- Education: Harvey Mudd College; University of California, Los Angeles (PhD);
- Scientific career
- Fields: Statistics
- Workplaces: University of Washington
- Thesis: The Mixture Problem in Tiny Samples (1970)
- Doctoral advisor: Wilfrid Dixon

= Paula Diehr =

American biostatistician

Paula K. Hagedorn Diehr is an American biostatistician whose research topics generally concern health systems and ageing, and have included work on spatial variability and longitudinal data, health care utilization, mental health, insurance, diagnosis, and prediction of healthy life expectancies. She is a professor emerita of biostatistics, with a joint appointment in health systems and population health, at the University of Washington.

==Education and career==
Diehr graduated from Harvey Mudd College in 1963. She went to the University of California, Los Angeles for graduate study, earning a master's degree and Ph.D. in biostatistics there.
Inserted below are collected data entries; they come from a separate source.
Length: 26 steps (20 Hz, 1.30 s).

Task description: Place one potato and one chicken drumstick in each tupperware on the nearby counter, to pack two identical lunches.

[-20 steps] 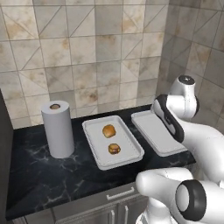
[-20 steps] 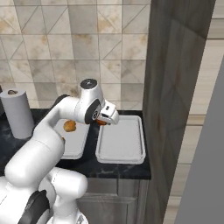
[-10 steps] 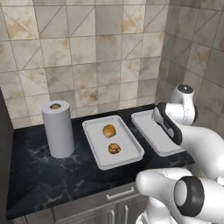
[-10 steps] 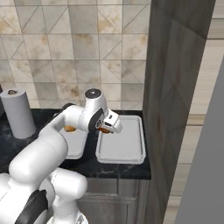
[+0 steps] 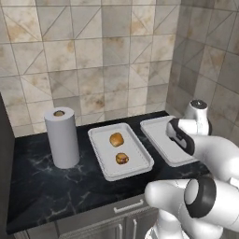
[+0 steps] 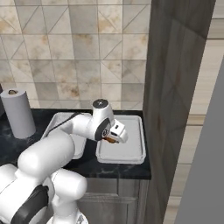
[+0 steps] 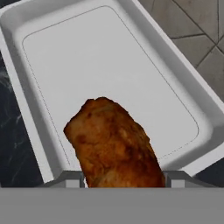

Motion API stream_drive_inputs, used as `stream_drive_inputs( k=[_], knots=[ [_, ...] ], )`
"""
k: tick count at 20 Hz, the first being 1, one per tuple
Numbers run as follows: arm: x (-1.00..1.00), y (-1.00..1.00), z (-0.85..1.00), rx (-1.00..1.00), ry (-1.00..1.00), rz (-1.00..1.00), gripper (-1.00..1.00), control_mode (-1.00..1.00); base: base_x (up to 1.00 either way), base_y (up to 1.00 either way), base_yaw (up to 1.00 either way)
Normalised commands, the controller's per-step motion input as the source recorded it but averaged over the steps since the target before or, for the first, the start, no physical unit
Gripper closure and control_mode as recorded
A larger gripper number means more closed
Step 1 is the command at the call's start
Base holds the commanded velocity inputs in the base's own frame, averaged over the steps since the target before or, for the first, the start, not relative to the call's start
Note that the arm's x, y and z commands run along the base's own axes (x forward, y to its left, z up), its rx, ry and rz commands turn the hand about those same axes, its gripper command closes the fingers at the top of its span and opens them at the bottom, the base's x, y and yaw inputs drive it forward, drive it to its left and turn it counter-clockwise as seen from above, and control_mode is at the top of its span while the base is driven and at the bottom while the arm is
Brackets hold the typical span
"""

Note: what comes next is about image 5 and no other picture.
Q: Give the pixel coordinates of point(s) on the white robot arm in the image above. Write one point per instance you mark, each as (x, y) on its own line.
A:
(214, 161)

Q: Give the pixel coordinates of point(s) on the brown potato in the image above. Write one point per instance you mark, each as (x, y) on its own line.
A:
(116, 139)

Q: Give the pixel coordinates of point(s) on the brown chicken drumstick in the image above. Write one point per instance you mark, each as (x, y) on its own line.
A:
(122, 158)

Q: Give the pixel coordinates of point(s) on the white tray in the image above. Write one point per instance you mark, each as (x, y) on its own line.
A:
(161, 137)
(119, 152)

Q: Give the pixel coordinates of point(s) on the white paper towel roll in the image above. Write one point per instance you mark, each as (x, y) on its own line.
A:
(62, 140)

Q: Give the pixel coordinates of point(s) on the grey drawer front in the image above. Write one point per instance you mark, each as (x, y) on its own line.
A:
(99, 214)

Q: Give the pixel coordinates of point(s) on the grey cupboard door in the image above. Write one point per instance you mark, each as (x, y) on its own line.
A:
(96, 231)
(141, 225)

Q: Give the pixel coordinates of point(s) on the dark grey appliance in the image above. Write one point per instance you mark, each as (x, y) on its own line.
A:
(5, 168)
Her 1970 doctoral dissertation, The Mixture Problem in Tiny Samples, was supervised by Wilfrid Dixon. She joined the University of Washington faculty in 1970.

==Recognition==
Diehr was named a Fellow of the American Statistical Association in 1994, a Fellow of the Association for Health Services Research in 1996, and a Fellow of the American Association for the Advancement of Science in 1997.

In 2013 Harvey Mudd College gave her their HMC Outstanding Alumni Award.